Here is the course description I wrote for a (high school) class on Statistics and Probability. I think you could modify it ever so slightly if you are covering Statistics, specifically, and that it could serve as a real elevator pitch.
What do the words probability and statistics mean? How are probability and statistics used or not used, correctly or incorrectly, in research journals, popular media (newspapers, television), and social media (blogs, Twitter, Facebook)?
How is it possible that the same areas of mathematics can be applied to meteorology (e.g., forecasting), sports (e.g., oddsmaking), and elections (e.g., polling)?
In this class, we will investigate topics of contemporary interest, and position ourselves better to be analytical and skeptical readers by using statistical and probabilistic tools to inform our critical consumption of information and data.
I think that the second paragraph above is something that can be especially exciting, as many know this to be true about statistics, but (for whatever reason) may not have paused to marvel at the wondrous nature of analytical tools that can be applied to such disparate areas of the world.
I also like to give one real world example about causation versus correlation, which (as far as I know/as best I remember) is hypothetical - but may have appeared somewhere else. (I'd appreciate a source if you know one!)

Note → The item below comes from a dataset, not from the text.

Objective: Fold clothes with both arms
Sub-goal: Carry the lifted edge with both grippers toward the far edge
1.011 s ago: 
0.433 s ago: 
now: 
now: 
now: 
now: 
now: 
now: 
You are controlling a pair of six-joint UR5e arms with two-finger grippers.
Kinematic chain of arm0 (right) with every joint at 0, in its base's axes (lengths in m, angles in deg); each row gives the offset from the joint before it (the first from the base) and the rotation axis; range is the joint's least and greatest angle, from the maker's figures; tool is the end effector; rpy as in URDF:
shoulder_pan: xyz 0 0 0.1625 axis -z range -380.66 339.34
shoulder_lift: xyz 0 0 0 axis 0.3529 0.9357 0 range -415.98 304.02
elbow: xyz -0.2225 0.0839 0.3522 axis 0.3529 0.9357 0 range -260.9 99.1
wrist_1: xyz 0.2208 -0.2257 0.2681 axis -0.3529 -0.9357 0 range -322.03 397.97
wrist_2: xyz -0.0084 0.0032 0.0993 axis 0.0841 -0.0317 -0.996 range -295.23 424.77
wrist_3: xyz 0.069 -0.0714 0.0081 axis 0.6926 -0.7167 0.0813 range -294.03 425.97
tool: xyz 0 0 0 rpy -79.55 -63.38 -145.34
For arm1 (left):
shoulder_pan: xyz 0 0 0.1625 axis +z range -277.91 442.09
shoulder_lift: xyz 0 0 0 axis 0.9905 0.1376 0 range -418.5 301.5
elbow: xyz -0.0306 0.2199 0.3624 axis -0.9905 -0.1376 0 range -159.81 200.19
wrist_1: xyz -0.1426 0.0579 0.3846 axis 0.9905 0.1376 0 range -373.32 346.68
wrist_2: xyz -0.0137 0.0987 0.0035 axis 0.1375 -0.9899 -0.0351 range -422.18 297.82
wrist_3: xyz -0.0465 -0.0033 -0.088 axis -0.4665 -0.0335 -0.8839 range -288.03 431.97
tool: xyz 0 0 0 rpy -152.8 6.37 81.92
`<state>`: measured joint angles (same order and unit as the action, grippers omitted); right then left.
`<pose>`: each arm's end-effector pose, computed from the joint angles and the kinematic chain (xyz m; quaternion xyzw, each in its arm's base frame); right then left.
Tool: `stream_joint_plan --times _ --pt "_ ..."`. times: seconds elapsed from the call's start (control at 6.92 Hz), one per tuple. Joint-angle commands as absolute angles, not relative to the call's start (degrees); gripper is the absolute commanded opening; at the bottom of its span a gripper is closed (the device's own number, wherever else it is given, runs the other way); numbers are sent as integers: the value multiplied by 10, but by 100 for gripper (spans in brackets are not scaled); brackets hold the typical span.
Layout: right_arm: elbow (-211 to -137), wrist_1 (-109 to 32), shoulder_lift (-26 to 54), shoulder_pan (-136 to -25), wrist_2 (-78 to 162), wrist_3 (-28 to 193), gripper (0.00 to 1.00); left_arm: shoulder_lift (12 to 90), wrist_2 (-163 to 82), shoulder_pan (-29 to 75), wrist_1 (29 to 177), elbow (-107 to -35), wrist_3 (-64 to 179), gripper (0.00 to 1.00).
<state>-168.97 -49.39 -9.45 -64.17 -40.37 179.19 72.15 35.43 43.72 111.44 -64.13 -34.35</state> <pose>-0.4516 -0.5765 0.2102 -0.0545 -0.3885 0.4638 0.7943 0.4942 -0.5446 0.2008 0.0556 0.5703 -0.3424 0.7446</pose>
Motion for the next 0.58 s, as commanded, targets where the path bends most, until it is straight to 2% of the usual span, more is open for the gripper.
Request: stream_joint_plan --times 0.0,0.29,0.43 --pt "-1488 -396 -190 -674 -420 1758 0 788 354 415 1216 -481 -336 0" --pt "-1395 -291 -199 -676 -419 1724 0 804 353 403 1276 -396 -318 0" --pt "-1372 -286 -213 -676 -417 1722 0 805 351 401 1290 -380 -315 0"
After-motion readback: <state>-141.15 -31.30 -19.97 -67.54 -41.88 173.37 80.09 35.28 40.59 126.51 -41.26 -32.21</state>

Sensible Gum Laws: Consider the question of whether chewing gum leads to cancer. Specifically, whether frequently chewing gum makes one more likely to suffer from mouth cancers later in life. Looking through the data, one may observe that, indeed, those who are chewing gum with a greater frequency are also being diagnosed with mouth cancers later on at a greater frequency. From here, one can argue that chewing gum is a bad idea, or look to pass laws about the ingredients in gum, and so on and so forth. But, a deeper look at the data can reveal that those who frequently chew gum are also much more likely to be cigarette smokers, who are looking to mask the smell of smoke throughout the day. And smoking cigarettes definitely causes mouth cancers.
I am deeply concerned that this gum example (with its pithy title!) is but one of many common conflations of causation and correlation. Considering the frequency with which articles are retracted after faulty statistical methods are discovered, and some questionable practices within certain disciplines around the use of statistics (I am thinking of p-hacking, for example) it is very important that we work towards a level of quantitative literacy that will enable us to be better consumers of information.